De repente novo destino: Alemanha, Hamburger
Hafen, o porto de Hamburgo. Nossa carga de suco de laranja abasteceria parte do
mercado alemão. Hamburgo, Baixa Saxônia, cidade portuária localizada às margens
do rio Elba. O porto, o maior do país, é conhecido como “Portal do Mundo”, Weltportal.
Na condição de turista, depois de degustar um café e observar a paisagem do
lago Binnenalster, deixei-me vagar pela avenida Jungfernstieg até a parte
antiga da cidade, Altstad, onde tive a oportunidade de orar em uma igreja do
século XVIII, a Igreja de São Miguel, oder Kirche San Miguel.
Todavia, minhas orações não obtiveram
êxito para impedir a sedução. Explico-me: Fui convidado e não consegui resistir
à tentação de conhecer uma vinícola, vinícola esta localizada na cidade de
Werder, distante 150 Km de Hamburgo. E lá estava eu, neófito no país, na
língua, nos costumes e na enologia, abancado em certo taxi guiado por motorista
espanhol. El conductor, a pesar de hablar mucho, hizo que el viaje fuera
divertido y rápido. Súbito: Llegamos! - disse o motorista a sorrir.
À entrada da vinícola, senti-me como a
ingressar na recém visitada igreja de São Miguel. Em verdade, nós, os quatro
companheiros de vida marítima, fomos envolvidos por um ambiente singular. Entre
os enormes barris de carvalho, com capacidades próximas dos 360 litros, algumas
luzes mortiças a indicar passagens escurecidas. No cruzamento dos corredores,
em geral, a mesa iluminada por única vela a disponibilizar uma faca e um naco
de queijo. Em minha primeira aula de enologia aprendi que, embora o vinho não
estrague com o calor, a incidência de luz e/ou altas temperaturas podem
estimular reações químicas que alterariam as características da bebida.

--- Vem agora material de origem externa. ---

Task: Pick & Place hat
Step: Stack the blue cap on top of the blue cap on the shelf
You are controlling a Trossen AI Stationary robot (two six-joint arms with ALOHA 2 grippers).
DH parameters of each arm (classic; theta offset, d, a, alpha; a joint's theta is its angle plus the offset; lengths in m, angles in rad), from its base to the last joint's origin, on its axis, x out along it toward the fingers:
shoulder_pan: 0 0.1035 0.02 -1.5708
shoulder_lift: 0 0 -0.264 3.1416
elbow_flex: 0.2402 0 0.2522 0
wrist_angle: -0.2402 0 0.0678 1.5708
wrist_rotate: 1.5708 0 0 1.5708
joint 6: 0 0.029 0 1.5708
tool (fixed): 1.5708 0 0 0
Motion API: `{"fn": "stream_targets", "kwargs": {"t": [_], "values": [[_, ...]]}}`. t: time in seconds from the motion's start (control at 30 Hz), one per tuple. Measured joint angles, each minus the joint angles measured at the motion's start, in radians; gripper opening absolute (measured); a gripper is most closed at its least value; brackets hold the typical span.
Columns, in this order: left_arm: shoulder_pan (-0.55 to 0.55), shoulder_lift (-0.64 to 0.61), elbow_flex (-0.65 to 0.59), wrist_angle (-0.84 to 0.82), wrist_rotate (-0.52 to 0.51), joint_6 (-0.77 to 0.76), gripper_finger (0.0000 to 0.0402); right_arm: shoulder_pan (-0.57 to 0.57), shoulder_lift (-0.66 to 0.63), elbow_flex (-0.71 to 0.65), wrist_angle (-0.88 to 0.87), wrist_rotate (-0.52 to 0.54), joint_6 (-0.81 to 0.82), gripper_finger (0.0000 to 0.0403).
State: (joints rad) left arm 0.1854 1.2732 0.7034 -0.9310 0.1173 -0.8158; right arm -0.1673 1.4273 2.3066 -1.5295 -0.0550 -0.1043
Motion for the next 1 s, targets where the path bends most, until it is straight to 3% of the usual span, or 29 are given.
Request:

Nosso sommelier, de nacionalidade
alemã, conversava conosco em inglês. Pareceu-me pessoa bastante comedida, muito
embora o esforço em mostrar-se simpático. Dentre uma explicação ou outra nosso
anfitrião perguntou-nos, já que pela vez primeira numa vinícola, se tínhamos
alguma vontade oculta. Any hidden will? Sem hesitação, ergui meu braço e falei
do desejo de deitar-me no chão, de boca aberta, para experimentar um pouco do
vinho diretamente do barril. Herr Diehl (o nome de nosso anfitrião) sorriu,
apontou para o barril próximo e disse: Deite-se! Assim o fiz. Enquanto aguardava
o momento azado e lúdico para abrir a boca e provar do líquido, certo
pensamento apresentou-se-me: eu, marítimo visitante brasileiro, estava a trocar
nosso inocente suco de laranja por algumas goladas de vinho. Esdrúxula permuta!
Não pude furtar-me ao sorriso.
A experiência durou poucos segundos;
eu não suportaria uma maior quantidade da bebida. Houve alguns risos, o
princípio de alguma morna galhofa. Enfim, esse seria o apanágio da cultura latina
e subtropical. Contudo, nosso sommelier levou o dedo à boca como a exigir
silêncio. A frase, quase mergulhada em sussurro, que acompanhou o gesto foi: Der
Weingeist schläft! - o espírito do vinho dorme! E para concluir meu
aprendizado: som, vozes ou ruídos altos causam vibrações; tais vibrações não
são bem vindas, pois provocam movimentações nas membranas que recobrem a
superfície do líquido, o que pode corromper a fermentação, e esta modificar o
sabor característico.
Terminada a visita, terminado o intensivo
curso... sem diploma, sem méritos ou encômios. Retornamos a Hamburgo no carro
guiado pelo falante espanhol. Agora era a voz do motorista que vibrava
altissonante; aquilo também não era bem-vindo; aquela pessoa mutilava-me os
pensamentos; aquilo modificava-me, fermentava-me. Meu espírito não buscava
dormir; apenas queria alguma paz... Não sei se a inconveniente companhia precedida
por uma aula de enologia pode ser responsabilizada pela mudança que se fez em
mim. Prova disso foi a frase que não
mais me abandonaria: Der Weingeist schläft. O espírito do vinho dorme. Creio
que por conta desta frase tenha me voltado ao estudo da língua alemã.